“All cruelty springs from weakness.” —Seneca, 4BC-AD65
I think most of us have found ourselves on the receiving end of adult bullying – perhaps it’s your boss at the office, or maybe it’s a manipulative friend, or an abusive boyfriend. Today, we see toxic behavior in the forums and in the comments section of social media posts. This poison spreads and penetrates all of us in big ways.
Just last night, I received a handful of hateful comments on Soul & Scribble. I was essentially laughed at. I was judged for living in a shelter – that I was hardly qualified to give advice and write about the topics I am passionate about because I, apparently, suck at life. Bigoted statements were made. Pain was inflicted. And, I was hurt.
Unfortunately, this ignorance is the same exact ignorance felt by the entire homeless community – it is the stigma that we’re stupid, irresponsible, and make bad choices. That we’re bums, degenerates, and unworthy of basic human rights, respect, and dignity.
What’s even worse? These comments are suspected to have come from an acquaintance I once admired and respected. A fellow writer, in fact. For the better half of a year, myself, as well as numerous others, have been at the receiving end of such behavior, coming from this old friend of mine.
Suffering at the hands of an adult bully can become very consuming, even drowning, if not addressed early on. “Bullying takes a real and profound toll on stress levels, self-confidence, and even our grasp on reality if the bullying is prolonged and unfettered…” says author Ellen Hendriksen, PhD, a clinical psychologist at Boston University’s Center for Anxiety and Related Disorders.
In How to Successfully Handle Aggressive, Intimidating, and Controlling People, author Preston Ni M.S.B.A. shares key ways in successfully handling adult bullies. One of the first steps is knowing your fundamental human rights – this way, you can know when they’re being violated.
Some of our fundamental human rights are as followed:
You have the right to be treated with respect.
You have the right to express your feelings, opinions, and wants.
You have the right to set your own priorities.
You have the right to say “no” without feeling guilty.
You have the right to have opinions different than others.
You have the right to take care of and protect yourself from being threatened physically, mentally or emotionally.
You have the right to create your own happy and healthy life.
A close friend and I were once mutual friends with this bully. Over a year ago, his behavior changed drastically and he became the toxic person in our friend group. His once friendly and kind demeanor turned oppressive, abusive, and tyrannical. He continued to treat my close friend poorly for the majority of their remaining friendship. Because I attempted to speak out about it, I soon became his enemy, completely removed from his life, and have remained so ever since. Until now, I continue to watch him wreak havoc in the lives of those who care about him most, and he remains unpunished for his vile, disgusting, and quite unacceptable behavior.
So, I’m sure by now you’re asking yourself why I didn’t try to stop him. Well, it’s easier said than done!

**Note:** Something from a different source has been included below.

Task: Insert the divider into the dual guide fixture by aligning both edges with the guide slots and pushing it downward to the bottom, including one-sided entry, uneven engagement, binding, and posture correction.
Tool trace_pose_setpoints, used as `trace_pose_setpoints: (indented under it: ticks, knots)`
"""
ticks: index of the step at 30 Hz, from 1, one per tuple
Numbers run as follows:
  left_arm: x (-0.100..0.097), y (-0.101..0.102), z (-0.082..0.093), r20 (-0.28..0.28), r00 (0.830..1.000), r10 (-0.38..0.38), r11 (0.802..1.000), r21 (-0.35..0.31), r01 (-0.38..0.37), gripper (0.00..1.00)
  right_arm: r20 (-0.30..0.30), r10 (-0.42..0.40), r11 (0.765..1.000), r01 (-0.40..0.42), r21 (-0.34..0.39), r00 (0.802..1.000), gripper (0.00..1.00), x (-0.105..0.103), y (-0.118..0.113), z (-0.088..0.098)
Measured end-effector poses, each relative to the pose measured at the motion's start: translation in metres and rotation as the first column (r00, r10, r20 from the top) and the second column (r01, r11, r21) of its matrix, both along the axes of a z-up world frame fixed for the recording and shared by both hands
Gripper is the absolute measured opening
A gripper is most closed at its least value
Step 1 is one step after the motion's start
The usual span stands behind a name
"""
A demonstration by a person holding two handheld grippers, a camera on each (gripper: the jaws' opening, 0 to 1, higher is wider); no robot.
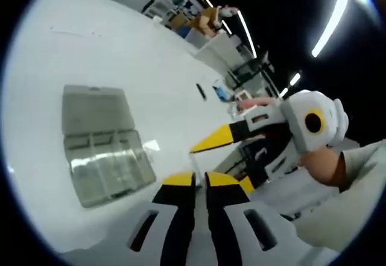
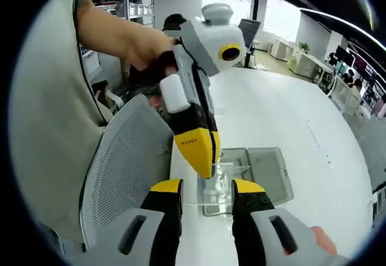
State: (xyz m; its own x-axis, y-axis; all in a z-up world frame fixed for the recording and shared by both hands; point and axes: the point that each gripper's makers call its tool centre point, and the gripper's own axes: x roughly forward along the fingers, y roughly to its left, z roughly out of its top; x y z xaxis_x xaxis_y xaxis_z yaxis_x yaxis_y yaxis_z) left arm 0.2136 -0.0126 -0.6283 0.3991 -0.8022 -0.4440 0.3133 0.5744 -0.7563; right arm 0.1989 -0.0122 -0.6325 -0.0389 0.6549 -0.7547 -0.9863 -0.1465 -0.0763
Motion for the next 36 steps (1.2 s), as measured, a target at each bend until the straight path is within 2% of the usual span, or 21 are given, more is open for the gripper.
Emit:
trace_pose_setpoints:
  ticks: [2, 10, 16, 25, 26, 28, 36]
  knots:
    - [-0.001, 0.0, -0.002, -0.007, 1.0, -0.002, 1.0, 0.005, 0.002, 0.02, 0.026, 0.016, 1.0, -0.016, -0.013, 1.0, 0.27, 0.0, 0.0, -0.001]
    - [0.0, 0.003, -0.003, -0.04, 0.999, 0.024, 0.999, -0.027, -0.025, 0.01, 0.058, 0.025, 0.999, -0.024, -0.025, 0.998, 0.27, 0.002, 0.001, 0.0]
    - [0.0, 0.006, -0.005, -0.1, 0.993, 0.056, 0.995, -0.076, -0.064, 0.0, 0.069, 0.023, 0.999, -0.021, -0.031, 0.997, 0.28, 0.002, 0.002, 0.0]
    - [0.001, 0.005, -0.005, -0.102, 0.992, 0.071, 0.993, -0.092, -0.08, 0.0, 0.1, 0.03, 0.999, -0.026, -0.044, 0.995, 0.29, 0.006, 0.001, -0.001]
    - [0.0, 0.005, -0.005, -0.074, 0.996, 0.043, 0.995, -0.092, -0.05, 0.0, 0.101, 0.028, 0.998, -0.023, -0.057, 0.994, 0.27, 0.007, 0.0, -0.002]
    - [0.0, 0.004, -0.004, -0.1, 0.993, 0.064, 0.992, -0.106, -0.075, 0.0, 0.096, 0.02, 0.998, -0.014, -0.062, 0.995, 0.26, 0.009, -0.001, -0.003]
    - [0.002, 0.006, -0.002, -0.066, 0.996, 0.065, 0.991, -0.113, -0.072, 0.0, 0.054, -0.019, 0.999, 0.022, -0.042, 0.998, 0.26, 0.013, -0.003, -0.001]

Unfortunately, from the very beginning, I did the one thing I wasn’t supposed to do, and that was ignore it. Again, Dr. Hendriksen explains that we must call out the bad behavior when it happens, and that it is essentially the most important rule in dealing with a bully. You guessed it – no one has ever, not once, addressed this bully’s behavior directly – certainly not when it started. Hundriksen also stresses the power of “strength in numbers”. Again, we failed. Although many of our peers shared the same sentiment towards the situation, we were all too afraid to act. It did not take long before cowering in fear, obedience, and walking on eggshells was the norm.
Months later, we tried to “dish it out”, mediate the situation, and problem solve. To no one’s surprise, the bully was disinterested. In fact, Hundriksen would have also advised against this. Odd you might think, right? Well, studies have shown that mediation does not work on bullies, and it makes quite a lot of sense too. According to Hundriksen, “Mediation is great for resolving conflict, but conflict implies equality and a desire on both sides to come to a solution. By contrast, the bully has nothing to gain from mediation.” The bully does not care about you. The bully does not respect you. The bully is a bully – remember that.
The biggest piece of advice from any expert is this: Get out. It is my best piece of advice to you as well. If you can deflate the bully early on, do it. If not, leave early.
If I had the emotional strength at the time, I would have encouraged my dear friend to do the same. But, I admit, as weak as any bully is, I am weak too. Even now, the pain inflicted remains, and I reflect on those moments with despair. My bully was one of the best. He hit me where it hurt most, when I was going through some of the hardest months of my life, and kicked me when I was down. In my most venerable time, he attempted to turn a friend, a woman I consider my sister, against me and continues to do so now. If I were to go back, I would have prayed for an ounce of strength to defend myself, my dearest friend, and all those who suffered with us.